▶ **Dataset section**
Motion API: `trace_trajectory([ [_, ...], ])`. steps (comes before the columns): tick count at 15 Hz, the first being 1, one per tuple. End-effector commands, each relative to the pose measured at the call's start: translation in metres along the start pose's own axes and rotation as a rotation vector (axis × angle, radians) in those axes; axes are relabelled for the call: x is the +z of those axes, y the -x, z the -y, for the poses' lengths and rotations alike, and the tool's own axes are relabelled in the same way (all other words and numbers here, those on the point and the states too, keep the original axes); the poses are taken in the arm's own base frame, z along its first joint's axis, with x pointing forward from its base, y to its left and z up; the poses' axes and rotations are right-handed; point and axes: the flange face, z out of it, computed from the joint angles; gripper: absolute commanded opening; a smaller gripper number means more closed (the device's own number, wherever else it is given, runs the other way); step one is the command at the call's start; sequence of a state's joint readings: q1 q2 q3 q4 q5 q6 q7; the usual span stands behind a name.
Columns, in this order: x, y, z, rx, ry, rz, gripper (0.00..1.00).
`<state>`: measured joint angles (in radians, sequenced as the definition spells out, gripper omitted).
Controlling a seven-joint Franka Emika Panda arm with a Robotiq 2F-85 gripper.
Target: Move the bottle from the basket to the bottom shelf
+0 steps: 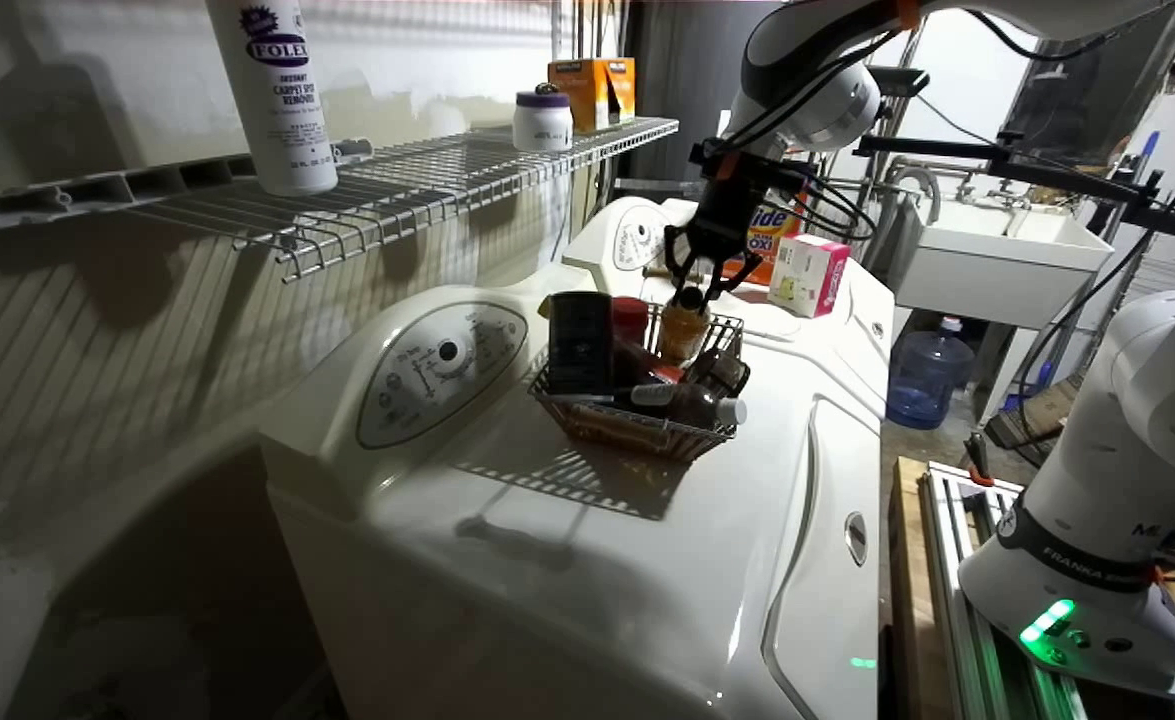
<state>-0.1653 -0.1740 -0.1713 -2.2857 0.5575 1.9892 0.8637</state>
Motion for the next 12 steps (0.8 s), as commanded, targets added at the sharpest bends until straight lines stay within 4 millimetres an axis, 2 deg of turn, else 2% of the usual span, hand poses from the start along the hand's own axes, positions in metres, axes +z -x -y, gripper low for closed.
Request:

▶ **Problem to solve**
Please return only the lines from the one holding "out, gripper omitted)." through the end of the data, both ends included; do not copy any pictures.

▶ **Response box**
`<state>`: measured joint angles (in radians, sequenced as the definition spells out, gripper omitted).
Controlling a seven-joint Franka Emika Panda arm with a Robotiq 2F-85 gripper.
Target: Move the bottle from the basket to the bottom shelf
+0 steps: 
<state>-0.1653 -0.1740 -0.1713 -2.2857 0.5575 1.9892 0.8637</state>
Motion for the next 12 steps (0.8 s), as commanded, targets added at the sharpest bends until straight lines stay within 4 millimetres an axis, 2 deg of turn, else 2% of the usual span, hand poses from the start along the hand's own axes, positions in metres, axes +z -x -y, gripper low for closed.
Request:

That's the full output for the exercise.